#### Directions
In the entries that follow, find every line containing "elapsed" and copy it.

#### Data to process

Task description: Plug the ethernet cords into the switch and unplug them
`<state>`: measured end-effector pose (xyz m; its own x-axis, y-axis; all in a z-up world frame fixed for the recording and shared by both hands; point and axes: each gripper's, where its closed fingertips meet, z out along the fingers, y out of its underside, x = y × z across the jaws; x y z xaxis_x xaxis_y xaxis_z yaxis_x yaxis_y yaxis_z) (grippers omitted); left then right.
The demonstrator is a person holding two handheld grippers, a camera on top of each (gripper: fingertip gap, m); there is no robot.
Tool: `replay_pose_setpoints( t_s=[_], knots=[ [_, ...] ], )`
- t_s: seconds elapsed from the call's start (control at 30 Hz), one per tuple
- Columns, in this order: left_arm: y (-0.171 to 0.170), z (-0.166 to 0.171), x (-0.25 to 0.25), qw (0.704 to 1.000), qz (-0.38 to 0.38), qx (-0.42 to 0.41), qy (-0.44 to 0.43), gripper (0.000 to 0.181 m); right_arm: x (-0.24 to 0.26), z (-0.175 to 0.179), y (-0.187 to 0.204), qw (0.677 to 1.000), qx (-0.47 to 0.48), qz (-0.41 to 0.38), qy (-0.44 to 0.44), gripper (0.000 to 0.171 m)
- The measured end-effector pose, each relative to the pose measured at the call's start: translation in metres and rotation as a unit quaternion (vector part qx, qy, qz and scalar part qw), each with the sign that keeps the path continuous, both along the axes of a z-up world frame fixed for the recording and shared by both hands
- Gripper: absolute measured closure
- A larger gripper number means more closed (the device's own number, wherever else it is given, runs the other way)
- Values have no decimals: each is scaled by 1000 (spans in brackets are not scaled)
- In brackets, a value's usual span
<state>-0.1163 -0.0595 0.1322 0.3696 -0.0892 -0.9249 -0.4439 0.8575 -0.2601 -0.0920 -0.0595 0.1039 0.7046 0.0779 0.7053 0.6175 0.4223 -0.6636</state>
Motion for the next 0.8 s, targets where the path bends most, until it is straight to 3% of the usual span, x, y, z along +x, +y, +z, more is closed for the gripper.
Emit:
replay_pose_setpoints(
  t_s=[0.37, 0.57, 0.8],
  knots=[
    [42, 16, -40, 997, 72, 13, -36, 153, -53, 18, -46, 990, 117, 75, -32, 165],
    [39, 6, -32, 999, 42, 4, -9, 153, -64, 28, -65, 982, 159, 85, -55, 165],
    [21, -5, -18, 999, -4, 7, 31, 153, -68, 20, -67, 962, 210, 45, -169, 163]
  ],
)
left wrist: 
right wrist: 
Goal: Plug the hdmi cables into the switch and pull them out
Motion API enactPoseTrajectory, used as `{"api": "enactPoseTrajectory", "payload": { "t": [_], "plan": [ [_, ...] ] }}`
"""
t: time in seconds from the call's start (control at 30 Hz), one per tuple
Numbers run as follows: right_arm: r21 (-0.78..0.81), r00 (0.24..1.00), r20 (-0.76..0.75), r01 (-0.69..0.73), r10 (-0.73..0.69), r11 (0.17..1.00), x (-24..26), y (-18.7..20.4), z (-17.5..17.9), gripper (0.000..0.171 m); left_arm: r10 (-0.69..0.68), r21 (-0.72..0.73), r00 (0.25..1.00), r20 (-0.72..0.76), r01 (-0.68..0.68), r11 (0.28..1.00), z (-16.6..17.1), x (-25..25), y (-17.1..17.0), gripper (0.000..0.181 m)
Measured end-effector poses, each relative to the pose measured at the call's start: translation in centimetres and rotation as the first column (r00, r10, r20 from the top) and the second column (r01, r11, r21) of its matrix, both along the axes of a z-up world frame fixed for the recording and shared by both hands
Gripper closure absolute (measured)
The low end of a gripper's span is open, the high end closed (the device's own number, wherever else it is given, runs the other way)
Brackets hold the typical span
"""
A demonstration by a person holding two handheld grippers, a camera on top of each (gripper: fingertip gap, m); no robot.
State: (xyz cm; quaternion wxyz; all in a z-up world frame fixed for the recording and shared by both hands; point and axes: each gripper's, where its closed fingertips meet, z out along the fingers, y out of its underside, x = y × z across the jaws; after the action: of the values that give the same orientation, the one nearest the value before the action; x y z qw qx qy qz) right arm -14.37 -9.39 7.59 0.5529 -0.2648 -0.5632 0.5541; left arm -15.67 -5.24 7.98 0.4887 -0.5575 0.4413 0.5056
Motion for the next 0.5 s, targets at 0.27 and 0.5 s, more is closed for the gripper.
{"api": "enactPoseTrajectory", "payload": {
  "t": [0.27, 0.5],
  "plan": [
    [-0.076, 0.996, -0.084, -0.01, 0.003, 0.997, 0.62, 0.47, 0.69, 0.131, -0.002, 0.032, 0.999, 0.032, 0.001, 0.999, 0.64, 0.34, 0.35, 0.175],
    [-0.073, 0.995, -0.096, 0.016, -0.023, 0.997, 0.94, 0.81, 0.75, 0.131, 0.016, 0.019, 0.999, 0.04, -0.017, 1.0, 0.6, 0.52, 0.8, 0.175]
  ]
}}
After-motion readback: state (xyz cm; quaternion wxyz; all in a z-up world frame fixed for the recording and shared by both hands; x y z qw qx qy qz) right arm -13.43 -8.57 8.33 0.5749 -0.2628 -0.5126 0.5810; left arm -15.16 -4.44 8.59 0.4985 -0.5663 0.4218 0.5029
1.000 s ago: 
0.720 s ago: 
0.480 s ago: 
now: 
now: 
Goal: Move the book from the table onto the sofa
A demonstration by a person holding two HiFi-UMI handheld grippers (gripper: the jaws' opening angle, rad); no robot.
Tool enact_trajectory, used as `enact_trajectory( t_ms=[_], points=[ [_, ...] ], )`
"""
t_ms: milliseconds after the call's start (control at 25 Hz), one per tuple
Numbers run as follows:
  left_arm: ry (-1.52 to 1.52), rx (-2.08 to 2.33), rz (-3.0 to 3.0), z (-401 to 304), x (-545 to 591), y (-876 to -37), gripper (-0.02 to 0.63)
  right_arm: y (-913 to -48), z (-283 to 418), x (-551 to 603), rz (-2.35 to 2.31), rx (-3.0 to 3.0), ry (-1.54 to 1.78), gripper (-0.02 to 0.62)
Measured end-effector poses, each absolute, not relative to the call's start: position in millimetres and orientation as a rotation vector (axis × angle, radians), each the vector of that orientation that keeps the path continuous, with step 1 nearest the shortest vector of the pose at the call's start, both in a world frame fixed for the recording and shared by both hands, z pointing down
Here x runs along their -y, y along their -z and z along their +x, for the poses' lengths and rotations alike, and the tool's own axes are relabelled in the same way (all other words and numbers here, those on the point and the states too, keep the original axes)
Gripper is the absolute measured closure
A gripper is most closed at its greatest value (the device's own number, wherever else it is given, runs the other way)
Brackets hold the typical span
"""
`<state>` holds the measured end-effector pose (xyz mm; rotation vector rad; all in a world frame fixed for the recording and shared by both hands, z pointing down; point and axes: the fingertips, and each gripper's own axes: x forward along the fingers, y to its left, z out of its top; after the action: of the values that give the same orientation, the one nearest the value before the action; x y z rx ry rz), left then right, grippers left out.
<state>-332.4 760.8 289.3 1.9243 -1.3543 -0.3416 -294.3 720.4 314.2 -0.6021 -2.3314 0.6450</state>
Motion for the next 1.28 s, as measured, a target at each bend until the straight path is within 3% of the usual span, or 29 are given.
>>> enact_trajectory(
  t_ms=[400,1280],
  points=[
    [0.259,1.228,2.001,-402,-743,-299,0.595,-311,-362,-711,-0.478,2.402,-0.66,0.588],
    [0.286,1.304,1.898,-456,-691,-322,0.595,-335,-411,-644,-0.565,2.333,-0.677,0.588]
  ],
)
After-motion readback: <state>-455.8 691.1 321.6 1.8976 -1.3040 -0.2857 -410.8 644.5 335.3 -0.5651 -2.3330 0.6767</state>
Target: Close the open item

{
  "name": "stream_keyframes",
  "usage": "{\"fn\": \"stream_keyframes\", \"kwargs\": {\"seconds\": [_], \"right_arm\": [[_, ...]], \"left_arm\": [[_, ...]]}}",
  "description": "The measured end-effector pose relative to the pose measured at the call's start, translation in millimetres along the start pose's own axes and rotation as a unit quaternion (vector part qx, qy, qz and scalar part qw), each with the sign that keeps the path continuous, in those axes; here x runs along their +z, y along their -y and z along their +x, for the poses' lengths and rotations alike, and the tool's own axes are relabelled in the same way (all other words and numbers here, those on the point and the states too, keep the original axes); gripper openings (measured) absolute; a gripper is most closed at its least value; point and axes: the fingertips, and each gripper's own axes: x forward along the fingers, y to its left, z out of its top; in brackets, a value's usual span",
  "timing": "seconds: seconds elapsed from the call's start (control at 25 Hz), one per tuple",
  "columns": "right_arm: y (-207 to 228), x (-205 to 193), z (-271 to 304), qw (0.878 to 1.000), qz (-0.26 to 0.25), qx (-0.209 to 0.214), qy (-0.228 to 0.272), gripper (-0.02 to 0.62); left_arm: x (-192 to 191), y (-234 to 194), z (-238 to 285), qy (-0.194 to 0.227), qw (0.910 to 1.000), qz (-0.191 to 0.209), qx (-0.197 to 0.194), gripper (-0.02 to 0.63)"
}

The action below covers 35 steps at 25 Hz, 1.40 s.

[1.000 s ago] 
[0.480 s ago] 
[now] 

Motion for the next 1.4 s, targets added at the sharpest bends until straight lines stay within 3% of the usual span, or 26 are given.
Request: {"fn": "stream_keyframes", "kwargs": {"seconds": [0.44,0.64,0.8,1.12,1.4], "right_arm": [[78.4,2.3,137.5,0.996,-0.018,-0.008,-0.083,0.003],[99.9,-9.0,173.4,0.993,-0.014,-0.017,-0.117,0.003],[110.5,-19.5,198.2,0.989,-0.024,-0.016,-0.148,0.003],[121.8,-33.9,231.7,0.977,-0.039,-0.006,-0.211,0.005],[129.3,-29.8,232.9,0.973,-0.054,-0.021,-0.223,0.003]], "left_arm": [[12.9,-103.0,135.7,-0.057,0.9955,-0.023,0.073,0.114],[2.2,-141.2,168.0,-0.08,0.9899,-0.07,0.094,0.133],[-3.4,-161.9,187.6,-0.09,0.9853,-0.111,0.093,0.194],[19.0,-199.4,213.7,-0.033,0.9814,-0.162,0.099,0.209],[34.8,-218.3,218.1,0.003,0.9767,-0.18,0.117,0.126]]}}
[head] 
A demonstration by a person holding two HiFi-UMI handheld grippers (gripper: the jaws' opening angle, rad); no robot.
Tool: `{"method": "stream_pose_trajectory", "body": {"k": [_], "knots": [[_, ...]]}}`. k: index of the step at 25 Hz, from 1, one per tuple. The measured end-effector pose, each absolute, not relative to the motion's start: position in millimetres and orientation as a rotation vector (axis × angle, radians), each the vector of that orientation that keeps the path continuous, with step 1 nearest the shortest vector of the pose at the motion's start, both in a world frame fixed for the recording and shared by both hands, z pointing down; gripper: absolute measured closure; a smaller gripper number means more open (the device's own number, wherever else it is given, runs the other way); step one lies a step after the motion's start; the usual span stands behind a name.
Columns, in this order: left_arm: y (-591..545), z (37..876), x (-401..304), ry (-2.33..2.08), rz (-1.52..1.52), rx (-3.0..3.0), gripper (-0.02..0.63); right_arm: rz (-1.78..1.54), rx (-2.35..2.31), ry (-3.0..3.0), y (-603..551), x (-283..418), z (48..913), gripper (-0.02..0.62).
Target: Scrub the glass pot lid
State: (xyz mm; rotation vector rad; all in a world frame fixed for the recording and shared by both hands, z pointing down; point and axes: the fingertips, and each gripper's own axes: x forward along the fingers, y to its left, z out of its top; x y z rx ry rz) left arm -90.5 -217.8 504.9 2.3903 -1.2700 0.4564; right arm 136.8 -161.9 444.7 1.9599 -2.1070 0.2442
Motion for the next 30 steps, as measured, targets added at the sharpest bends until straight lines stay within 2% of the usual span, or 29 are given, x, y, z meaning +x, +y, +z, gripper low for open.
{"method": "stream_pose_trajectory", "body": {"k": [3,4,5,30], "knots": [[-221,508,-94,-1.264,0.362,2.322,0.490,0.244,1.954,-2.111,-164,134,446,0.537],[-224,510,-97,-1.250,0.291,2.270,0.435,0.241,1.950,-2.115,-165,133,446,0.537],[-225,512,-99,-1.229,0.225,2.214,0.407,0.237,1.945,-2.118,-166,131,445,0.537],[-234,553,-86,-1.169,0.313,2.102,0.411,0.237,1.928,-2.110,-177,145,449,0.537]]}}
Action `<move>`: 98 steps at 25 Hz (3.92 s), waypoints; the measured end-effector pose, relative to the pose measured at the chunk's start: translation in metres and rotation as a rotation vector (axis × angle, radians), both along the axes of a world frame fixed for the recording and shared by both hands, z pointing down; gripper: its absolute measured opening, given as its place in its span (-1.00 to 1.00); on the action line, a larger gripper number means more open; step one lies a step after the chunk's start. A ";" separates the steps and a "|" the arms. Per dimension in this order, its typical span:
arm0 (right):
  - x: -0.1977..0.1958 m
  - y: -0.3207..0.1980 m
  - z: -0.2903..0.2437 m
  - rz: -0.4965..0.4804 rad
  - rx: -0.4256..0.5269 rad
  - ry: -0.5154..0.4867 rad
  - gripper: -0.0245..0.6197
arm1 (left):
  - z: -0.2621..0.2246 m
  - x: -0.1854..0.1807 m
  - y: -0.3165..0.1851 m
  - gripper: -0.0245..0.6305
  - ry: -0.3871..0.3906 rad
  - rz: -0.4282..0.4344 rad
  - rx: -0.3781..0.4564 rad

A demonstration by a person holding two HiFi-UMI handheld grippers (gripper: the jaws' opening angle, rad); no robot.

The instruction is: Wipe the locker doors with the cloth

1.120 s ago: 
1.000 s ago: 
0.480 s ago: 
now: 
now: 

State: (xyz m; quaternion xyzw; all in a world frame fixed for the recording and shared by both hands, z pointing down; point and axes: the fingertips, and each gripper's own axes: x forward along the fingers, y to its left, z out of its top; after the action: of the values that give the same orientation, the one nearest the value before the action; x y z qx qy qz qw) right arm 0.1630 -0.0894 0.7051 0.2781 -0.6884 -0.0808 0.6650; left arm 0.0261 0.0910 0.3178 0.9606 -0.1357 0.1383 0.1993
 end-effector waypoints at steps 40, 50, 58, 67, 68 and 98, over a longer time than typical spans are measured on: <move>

#### Written solution
- t_s: seconds elapsed from the call's start (control at 30 Hz), one per tuple
  "timing": "seconds: seconds elapsed from the call's start (control at 25 Hz), one per tuple",

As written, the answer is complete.